*What this task involves:* In the material below, pictures must be dropped. Repeat exactly, and only, the lines from the line with "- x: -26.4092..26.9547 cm" to the line with "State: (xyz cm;", both ends included.

*Material for the task:*

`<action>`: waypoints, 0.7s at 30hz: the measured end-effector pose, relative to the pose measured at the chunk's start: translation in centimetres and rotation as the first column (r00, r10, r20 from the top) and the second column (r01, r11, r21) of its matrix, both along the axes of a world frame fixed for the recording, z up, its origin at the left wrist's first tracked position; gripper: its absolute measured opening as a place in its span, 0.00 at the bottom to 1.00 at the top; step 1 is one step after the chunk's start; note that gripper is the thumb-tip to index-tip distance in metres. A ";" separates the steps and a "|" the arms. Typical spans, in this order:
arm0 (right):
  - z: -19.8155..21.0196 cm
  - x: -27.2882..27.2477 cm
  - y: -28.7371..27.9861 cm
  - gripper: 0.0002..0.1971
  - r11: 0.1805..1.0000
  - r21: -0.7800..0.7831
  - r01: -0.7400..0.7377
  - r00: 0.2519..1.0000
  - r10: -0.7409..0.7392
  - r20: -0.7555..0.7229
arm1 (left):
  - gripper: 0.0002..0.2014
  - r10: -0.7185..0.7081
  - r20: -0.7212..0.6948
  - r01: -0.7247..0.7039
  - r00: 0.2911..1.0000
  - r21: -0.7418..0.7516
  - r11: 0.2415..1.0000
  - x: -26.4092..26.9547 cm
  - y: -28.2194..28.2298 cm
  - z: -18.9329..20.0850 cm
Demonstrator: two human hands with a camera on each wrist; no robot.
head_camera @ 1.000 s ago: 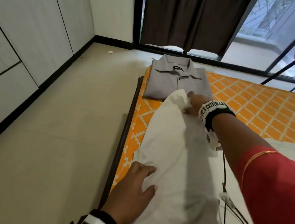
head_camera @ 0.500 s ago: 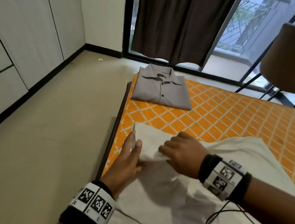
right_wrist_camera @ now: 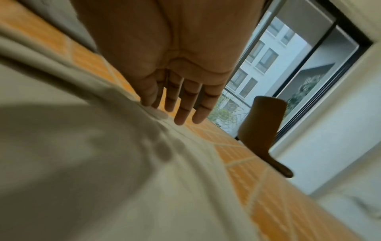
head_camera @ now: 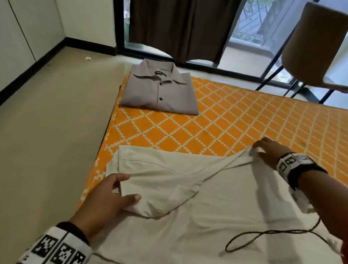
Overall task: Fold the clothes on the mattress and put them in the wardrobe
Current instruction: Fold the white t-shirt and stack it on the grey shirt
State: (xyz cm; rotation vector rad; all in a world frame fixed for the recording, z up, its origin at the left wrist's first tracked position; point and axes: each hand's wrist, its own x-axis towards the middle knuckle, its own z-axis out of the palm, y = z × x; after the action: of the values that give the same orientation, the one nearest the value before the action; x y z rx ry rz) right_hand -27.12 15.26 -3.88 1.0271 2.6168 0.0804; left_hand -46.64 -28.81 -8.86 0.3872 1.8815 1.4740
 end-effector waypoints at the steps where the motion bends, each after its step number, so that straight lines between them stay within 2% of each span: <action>1: -0.3 0.5 1.7 0.20 0.999 0.044 0.020 0.998 -0.023 0.060 | 0.29 -0.033 -0.014 0.033 0.999 -0.014 0.999 0.0 0.0 -0.1; 3: -1.1 1.0 4.3 0.29 0.999 0.053 0.007 0.991 -0.014 0.135 | 0.34 -0.088 -0.079 0.082 0.993 -0.073 0.994 -0.2 0.0 -0.7; 5: -2.0 1.2 6.1 0.36 0.999 0.032 0.005 0.989 -0.010 0.145 | 0.36 -0.146 -0.183 0.117 0.972 -0.160 0.980 -0.4 -0.1 -1.0; 7: -2.8 1.1 7.1 0.37 0.998 0.055 0.007 0.991 -0.014 0.130 | 0.34 -0.200 -0.218 0.159 0.955 -0.190 0.969 -0.6 -0.1 -0.9; 11: -3.0 0.9 8.2 0.24 0.996 0.045 0.074 0.996 -0.077 0.053 | 0.28 -0.179 -0.174 0.156 0.968 -0.136 0.978 -0.3 0.0 -0.5; 14: -1.3 1.9 8.3 0.14 0.992 0.086 0.097 0.994 -0.100 0.033 | 0.18 -0.039 -0.098 0.035 0.994 -0.043 0.998 0.0 0.3 -0.1; 16: 0.1 3.5 8.1 0.11 0.985 0.152 0.086 0.994 -0.076 -0.076 | 0.14 0.056 -0.030 -0.055 0.998 0.013 0.998 -0.1 0.3 0.6; 18: 1.6 5.6 7.5 0.10 0.974 0.190 0.123 0.979 -0.088 -0.184 | 0.14 0.097 0.043 -0.098 0.994 0.029 0.995 -0.6 0.1 1.2; 21: 3.1 8.5 5.9 0.10 0.968 0.142 0.206 0.934 -0.151 -0.323 | 0.19 0.067 0.143 -0.073 0.987 0.036 0.997 -0.5 -0.5 2.1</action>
State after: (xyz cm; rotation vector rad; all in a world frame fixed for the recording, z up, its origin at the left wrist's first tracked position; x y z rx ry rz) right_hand -18.63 21.18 -0.79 1.4414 2.8163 0.1137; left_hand -47.15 -29.30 -6.78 0.2307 1.7701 1.5466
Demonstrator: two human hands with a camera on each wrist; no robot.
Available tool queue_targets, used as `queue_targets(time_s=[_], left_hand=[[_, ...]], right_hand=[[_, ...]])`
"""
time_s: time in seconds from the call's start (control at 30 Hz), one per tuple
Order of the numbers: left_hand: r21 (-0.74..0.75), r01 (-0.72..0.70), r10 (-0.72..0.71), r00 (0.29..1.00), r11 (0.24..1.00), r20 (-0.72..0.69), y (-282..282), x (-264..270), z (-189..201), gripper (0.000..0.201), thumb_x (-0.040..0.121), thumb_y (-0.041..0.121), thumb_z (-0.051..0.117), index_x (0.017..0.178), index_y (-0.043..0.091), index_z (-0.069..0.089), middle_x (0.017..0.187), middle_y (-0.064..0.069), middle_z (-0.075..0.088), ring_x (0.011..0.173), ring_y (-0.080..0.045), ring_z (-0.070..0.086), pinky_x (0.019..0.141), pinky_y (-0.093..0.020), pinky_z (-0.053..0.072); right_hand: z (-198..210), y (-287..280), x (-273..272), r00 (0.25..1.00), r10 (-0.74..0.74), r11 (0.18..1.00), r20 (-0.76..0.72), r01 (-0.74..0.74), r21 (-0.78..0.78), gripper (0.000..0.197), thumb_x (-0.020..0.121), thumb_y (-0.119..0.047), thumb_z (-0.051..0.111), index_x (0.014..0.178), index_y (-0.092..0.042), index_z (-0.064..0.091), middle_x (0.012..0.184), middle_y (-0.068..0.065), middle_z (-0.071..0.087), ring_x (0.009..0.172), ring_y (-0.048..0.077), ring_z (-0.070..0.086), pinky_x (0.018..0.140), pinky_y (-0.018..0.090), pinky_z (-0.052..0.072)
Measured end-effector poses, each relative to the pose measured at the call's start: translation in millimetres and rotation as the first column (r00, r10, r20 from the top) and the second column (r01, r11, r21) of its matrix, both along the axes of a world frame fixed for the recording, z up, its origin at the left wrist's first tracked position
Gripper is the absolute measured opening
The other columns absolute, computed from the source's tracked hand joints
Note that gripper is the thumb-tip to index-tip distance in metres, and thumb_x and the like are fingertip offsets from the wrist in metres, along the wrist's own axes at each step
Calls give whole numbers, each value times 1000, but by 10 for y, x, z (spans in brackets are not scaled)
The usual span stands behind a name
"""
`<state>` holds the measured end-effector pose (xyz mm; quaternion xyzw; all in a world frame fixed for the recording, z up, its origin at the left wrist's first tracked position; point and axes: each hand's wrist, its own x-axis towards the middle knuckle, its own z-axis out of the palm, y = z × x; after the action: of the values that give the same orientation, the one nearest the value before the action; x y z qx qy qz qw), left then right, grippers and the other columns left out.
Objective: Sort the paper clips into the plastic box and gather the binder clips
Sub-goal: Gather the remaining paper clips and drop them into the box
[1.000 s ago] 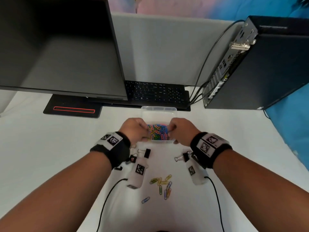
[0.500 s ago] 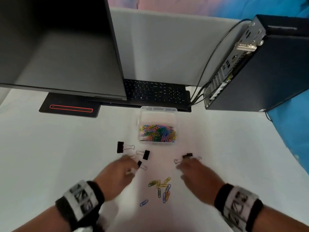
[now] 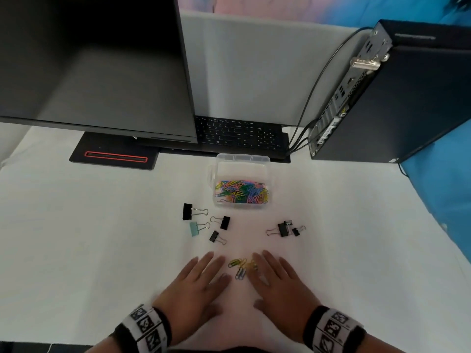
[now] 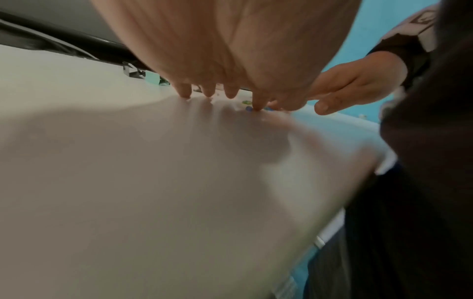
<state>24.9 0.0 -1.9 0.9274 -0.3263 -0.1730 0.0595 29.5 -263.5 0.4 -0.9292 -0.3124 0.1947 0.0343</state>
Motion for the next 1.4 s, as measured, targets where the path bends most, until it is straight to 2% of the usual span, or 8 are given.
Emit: queue_targets(time_s=[0.1,0.23,0.37,0.5,0.63,0.77,1.2,1.4], left_hand=[[-78,-152,151,988,985,-21,-100,135,14,62,79,49,60,133,23,47,141,-7,47,124,-29,48,96,-42,48],[-143,-346,324,933,927,-156,-306,289,2,70,80,38,65,142,21,37,131,-1,43,116,-25,40,99,-39,44],[-115,-481,451,866,869,-216,-589,378,-25,53,83,46,62,129,25,48,124,2,40,113,-22,37,97,-34,41],[-130,-561,530,822,818,-210,-748,410,-63,21,90,34,56,105,21,53,113,-1,44,106,-22,43,84,-35,46],[-116,-569,545,818,814,-187,-773,456,-59,10,93,26,50,99,17,52,108,-3,48,100,-23,47,76,-33,43],[-60,-550,529,822,833,-210,-786,522,-22,9,93,22,50,99,15,51,109,-6,53,100,-25,49,82,-35,45],[85,-338,347,927,937,-145,-833,517,107,30,84,5,53,113,12,49,116,-9,50,105,-26,49,85,-33,46],[46,-393,393,895,919,-212,-761,550,90,18,84,7,43,99,14,50,105,-10,55,97,-30,54,75,-36,43]], right_hand=[[69,62,146,986,-168,980,-2,167,111,65,88,-41,53,144,-18,29,149,7,34,132,30,37,102,44,44],[41,113,280,886,-431,873,-171,457,172,71,84,-40,62,143,-21,27,132,1,36,113,22,35,94,35,46],[-16,242,330,865,-445,847,-230,490,206,42,86,-22,62,124,-23,45,119,3,38,104,24,41,84,36,48],[-31,300,388,866,-443,854,-234,486,184,23,88,-13,55,106,-23,46,109,5,44,93,23,42,75,37,47],[-15,315,430,870,-432,870,-236,471,146,15,89,-10,52,98,-20,45,103,5,49,92,24,43,72,37,45],[33,359,486,871,-430,880,-240,463,103,12,89,-9,52,99,-15,48,105,9,53,94,27,46,70,33,35],[45,371,458,934,-311,941,-174,329,82,30,83,-1,52,110,-13,48,108,11,50,94,30,52,70,33,38],[24,363,447,957,-266,959,-117,274,67,21,84,-6,49,105,-10,51,104,14,54,87,33,55,64,35,38]])
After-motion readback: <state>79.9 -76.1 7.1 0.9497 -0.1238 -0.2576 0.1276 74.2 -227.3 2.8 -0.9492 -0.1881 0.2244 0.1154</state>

*Exercise solution:*
  - x: -26.4092..26.9547 cm
  - y: -28.2194..28.2298 cm
  - z: -18.9329..20.0850 cm
Demonstrator: two human hands with a camera on each wrist; no robot.
head_camera @ 1.000 s ago: 
head_camera @ 0.500 s ago: 
right_wrist_camera @ now: 
head_camera @ now: 
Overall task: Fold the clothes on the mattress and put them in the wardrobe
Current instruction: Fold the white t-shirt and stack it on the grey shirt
State: (xyz cm; rotation vector rad; all in a world frame fixed for the recording, z up, its origin at the left wrist's first tracked position; point and axes: each hand's wrist, its own x-axis towards the middle knuckle, its own z-axis out of the palm, y = z × x; after the action: of the values that give the same orientation, the one nearest the value before the action; x y z rx ry rz) right_hand -27.12 15.26 -3.88 1.0271 2.6168 0.0804; left_hand -46.64 -28.81 -8.86 0.3872 1.8815 1.4740

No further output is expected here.